だがCPより正式な許可が下りたことは事実だ。
彼女は楽しそうに跳躍ユニットのステータスの最終チェックを始めた。
その様子に相棒のV.G.は軽くため息を吐きながら
(まあ、アクロバット極めてくるってのは強ち嘘じゃないからいいか)
などと考えていた。
「蒼い空……か」
篁はAn-225の窓から見える外の景色を見ながら呟いていた。
そこに広がるのは無限に広がる蒼の色。
忌まわしき光線から身を護る重金属雲に犯されたことのない無垢なる空が広がっているのだ。
BETAの本格的侵攻にさらされていない証拠の一つでもある。
日本から、いやこの地球から奪われて久しい光景だ。
しばらく外を眺めていると前から上司である南武 一輝が近づいて来た。
着陸態勢に入るとの放送があったのでコクピットから帰ってきたのだろう。
篁は急ぎ立ち上がって敬礼をしようとしたが、一輝は手で制止しながら篁の横に腰を下ろしていた。

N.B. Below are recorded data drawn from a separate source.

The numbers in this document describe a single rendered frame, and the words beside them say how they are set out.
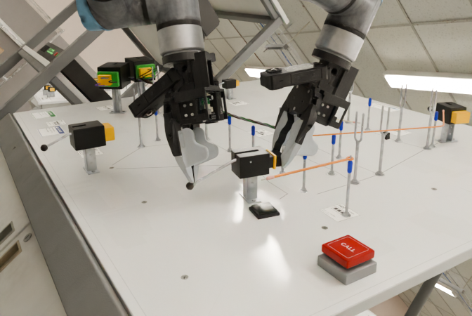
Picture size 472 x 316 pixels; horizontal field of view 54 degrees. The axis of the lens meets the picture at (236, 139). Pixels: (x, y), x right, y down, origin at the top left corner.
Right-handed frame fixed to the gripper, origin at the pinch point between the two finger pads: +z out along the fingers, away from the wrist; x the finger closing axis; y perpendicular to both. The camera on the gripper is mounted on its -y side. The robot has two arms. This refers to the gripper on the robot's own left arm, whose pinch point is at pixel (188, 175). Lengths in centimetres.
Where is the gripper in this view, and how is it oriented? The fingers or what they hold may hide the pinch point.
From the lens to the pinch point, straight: 79.6
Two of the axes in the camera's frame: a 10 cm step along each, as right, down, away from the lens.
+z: 1.3, 9.9, 0.0
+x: 4.1, -0.6, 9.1
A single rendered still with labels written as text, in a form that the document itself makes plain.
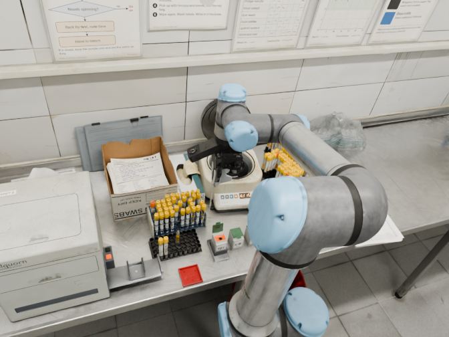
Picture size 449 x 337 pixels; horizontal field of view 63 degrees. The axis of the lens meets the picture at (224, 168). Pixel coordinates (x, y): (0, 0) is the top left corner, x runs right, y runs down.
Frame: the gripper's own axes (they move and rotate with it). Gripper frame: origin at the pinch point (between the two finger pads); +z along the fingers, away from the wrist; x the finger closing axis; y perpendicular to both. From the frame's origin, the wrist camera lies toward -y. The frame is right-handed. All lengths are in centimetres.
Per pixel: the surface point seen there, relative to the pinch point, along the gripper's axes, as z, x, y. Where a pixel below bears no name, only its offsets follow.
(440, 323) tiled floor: 113, -17, 144
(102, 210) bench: 25.8, 14.1, -38.0
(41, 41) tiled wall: -28, 40, -52
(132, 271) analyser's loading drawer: 21.8, -15.9, -27.1
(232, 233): 19.0, -6.7, 7.4
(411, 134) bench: 25, 53, 122
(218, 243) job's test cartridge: 18.7, -10.5, 1.6
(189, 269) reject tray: 25.6, -15.5, -8.6
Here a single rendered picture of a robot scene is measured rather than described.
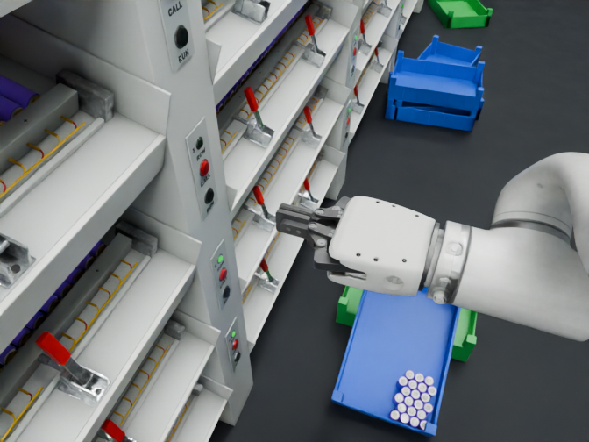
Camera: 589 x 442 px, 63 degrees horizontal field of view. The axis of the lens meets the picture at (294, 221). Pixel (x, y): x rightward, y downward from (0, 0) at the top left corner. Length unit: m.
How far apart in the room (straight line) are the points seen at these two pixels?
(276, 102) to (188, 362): 0.45
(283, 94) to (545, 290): 0.55
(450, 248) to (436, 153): 1.18
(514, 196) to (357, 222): 0.16
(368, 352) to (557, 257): 0.63
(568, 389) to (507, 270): 0.75
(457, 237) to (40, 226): 0.37
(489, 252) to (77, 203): 0.37
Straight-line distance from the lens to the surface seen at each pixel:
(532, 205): 0.53
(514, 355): 1.22
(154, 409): 0.73
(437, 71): 1.90
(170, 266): 0.60
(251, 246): 0.86
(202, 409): 0.92
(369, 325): 1.09
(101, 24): 0.45
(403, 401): 1.02
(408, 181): 1.53
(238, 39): 0.62
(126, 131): 0.47
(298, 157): 1.04
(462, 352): 1.14
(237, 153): 0.74
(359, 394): 1.07
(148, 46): 0.43
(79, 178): 0.43
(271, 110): 0.83
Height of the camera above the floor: 0.98
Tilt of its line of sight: 46 degrees down
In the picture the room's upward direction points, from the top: straight up
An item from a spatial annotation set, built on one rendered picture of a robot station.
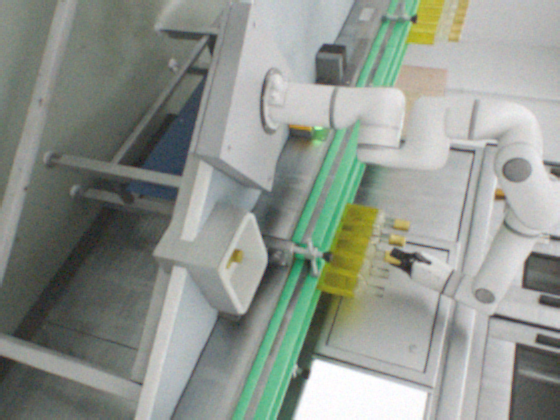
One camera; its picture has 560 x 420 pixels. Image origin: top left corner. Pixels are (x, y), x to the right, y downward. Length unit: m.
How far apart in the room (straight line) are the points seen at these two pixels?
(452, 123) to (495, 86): 6.00
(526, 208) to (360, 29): 1.07
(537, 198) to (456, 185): 0.75
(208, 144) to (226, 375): 0.56
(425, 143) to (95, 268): 1.20
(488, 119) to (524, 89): 6.02
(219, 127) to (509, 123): 0.59
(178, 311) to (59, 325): 0.71
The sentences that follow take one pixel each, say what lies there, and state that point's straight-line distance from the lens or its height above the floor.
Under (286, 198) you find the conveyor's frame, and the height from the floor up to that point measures 0.83.
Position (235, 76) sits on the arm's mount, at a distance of 1.00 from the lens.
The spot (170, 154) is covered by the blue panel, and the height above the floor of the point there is 0.40.
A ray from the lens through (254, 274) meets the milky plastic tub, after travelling 1.23.
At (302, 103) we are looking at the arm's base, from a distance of 1.11.
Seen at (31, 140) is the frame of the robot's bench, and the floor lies 0.20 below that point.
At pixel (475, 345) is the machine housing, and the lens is 1.44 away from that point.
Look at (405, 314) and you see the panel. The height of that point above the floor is 1.20.
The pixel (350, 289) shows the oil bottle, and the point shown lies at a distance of 1.29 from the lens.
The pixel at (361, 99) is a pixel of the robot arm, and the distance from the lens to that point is 1.08.
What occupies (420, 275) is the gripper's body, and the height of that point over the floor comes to 1.22.
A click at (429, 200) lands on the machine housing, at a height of 1.19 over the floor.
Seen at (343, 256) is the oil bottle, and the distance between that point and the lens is 1.34.
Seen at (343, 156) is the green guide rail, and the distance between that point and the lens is 1.43.
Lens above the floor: 1.26
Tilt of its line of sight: 16 degrees down
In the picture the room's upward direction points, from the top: 102 degrees clockwise
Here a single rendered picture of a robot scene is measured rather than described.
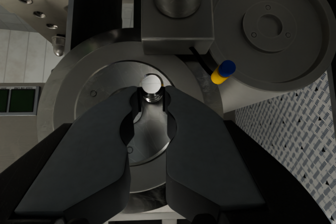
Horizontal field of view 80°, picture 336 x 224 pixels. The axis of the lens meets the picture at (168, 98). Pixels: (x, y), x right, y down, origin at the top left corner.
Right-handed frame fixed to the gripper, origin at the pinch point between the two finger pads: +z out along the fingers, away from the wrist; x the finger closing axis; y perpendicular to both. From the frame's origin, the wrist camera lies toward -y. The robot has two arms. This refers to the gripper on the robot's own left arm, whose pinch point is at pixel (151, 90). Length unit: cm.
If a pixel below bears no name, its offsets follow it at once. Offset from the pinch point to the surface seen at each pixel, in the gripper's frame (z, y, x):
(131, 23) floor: 238, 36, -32
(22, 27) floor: 245, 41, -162
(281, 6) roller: 8.4, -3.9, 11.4
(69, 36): 8.3, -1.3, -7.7
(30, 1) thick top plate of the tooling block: 30.6, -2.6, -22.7
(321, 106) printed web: 5.0, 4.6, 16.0
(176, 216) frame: 15.3, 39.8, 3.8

「流石アメリカだ。いまだ穢れを知らない乙女の空の色は見ていて気持ちがいいな」
「南武少佐。まさか貴方の口からその様な詩的表現が出るとは……。年を考えてくださいと言っても宜しいでしょうか」
篁の言葉に周囲にいたスタッフは笑いを堪えることで精いっぱいであった。
一輝はそれを咎めることもなく苦笑しながら着陸に備えてベルトを着けようとした瞬間、機体の中に警報音が鳴り響いた。
『本日ご搭乗のお客様、左をご覧ください。ユーコン基地の誇る戦術機が我々のお出迎えに参りました』
警報音と共に流された機長のアナウンスの通り、左手側からF-15系列の機体を思わせる機体と第二世代機の中でも傑作と名高いF-15Eが近づいて来た。

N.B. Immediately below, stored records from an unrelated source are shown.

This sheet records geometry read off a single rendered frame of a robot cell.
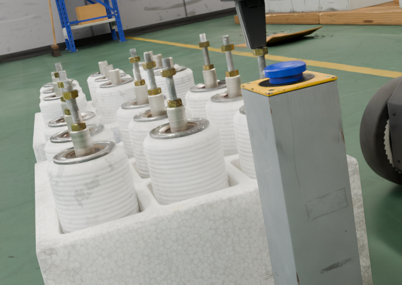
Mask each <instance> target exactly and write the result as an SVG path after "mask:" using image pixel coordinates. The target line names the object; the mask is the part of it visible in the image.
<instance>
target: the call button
mask: <svg viewBox="0 0 402 285"><path fill-rule="evenodd" d="M306 70H307V69H306V62H304V61H302V60H291V61H286V62H279V63H274V64H271V65H269V66H266V67H265V69H263V71H264V76H265V77H266V78H269V81H270V83H272V84H281V83H289V82H292V81H297V80H300V79H302V78H303V72H305V71H306Z"/></svg>
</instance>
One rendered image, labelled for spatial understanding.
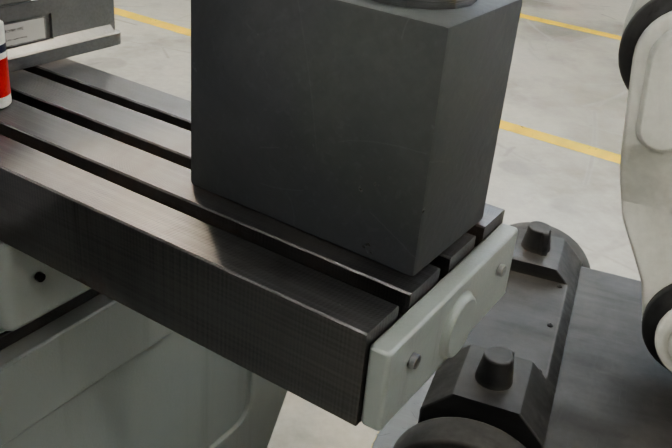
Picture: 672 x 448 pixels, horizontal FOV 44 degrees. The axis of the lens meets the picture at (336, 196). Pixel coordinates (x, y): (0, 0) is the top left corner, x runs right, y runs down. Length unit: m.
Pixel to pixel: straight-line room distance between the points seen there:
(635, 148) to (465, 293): 0.39
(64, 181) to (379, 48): 0.31
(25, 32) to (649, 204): 0.75
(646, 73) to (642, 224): 0.21
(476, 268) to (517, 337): 0.52
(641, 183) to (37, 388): 0.71
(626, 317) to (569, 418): 0.27
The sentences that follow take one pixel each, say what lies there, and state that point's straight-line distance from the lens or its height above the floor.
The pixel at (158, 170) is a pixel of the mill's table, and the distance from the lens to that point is 0.74.
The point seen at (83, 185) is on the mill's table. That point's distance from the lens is 0.72.
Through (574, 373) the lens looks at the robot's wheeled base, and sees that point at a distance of 1.17.
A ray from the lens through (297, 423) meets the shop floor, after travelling 1.84.
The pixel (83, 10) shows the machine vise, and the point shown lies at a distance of 1.04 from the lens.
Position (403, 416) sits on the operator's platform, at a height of 0.40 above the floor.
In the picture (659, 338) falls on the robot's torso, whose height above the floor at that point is 0.68.
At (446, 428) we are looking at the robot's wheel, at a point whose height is 0.59.
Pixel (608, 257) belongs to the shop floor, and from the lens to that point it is 2.66.
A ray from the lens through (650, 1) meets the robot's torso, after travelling 0.96.
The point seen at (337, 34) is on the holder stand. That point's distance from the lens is 0.57.
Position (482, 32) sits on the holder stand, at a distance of 0.58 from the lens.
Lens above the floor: 1.26
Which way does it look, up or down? 27 degrees down
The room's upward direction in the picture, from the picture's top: 5 degrees clockwise

その動きは非常になめらかであり、時折見せる空力制御を応用した機体コントロールには思わず目を見開いていた。
様々なアクロバットにコンビネーション飛行を短時間で披露した戦術機は手を振ってAn-225から離れたはずであった。
しかし次の瞬間、エンジン音と共に急激な加速を見せた。
その速度は一度失速していたにもかかわらず数瞬の内にAn-225に並び追い抜いていた。
そしてAn-225の進路を塞ぐかのように斜め前に出ると高度を合わせてきたのだ。
さらに減速による退避も許さないとばかりに後方からF-15-Eが近づいて来たのだ。
この緊急事態に再びAn-225には緊急警報が鳴り響き、一輝と篁はコクピットに走った。
そこはある種のパニックになっており機長は
『おいアルゴス3、この動きは打ち合わせに無かったはずだ。悪ふざけは止めろ!!』
などと叫んでいた。
(ACTVの跳躍ユニット、四肢の動き。まだ何かアクロバット飛行をするつもりか。……このエンジン音からしてF15Eが後方に少し距離を取ったか。ほう、そしてここにきてACTVがまた加速しただと? まさか!?)
この事態にパイロットは思わず機首を下げようとしたが、一輝は操縦桿を上から押さえ込んでいた。
「おいJAP!! 何をしやがる!?」
「下手に軌道を変えるな。説明している暇はない。あの衛士の腕と俺の勘を信じてこのまま突っ込め」
一輝が彼女らの意図に薄々感づいた瞬間、F-15 ACTVは一気に加速したかと思うと機体を起こして急激な減速を行った。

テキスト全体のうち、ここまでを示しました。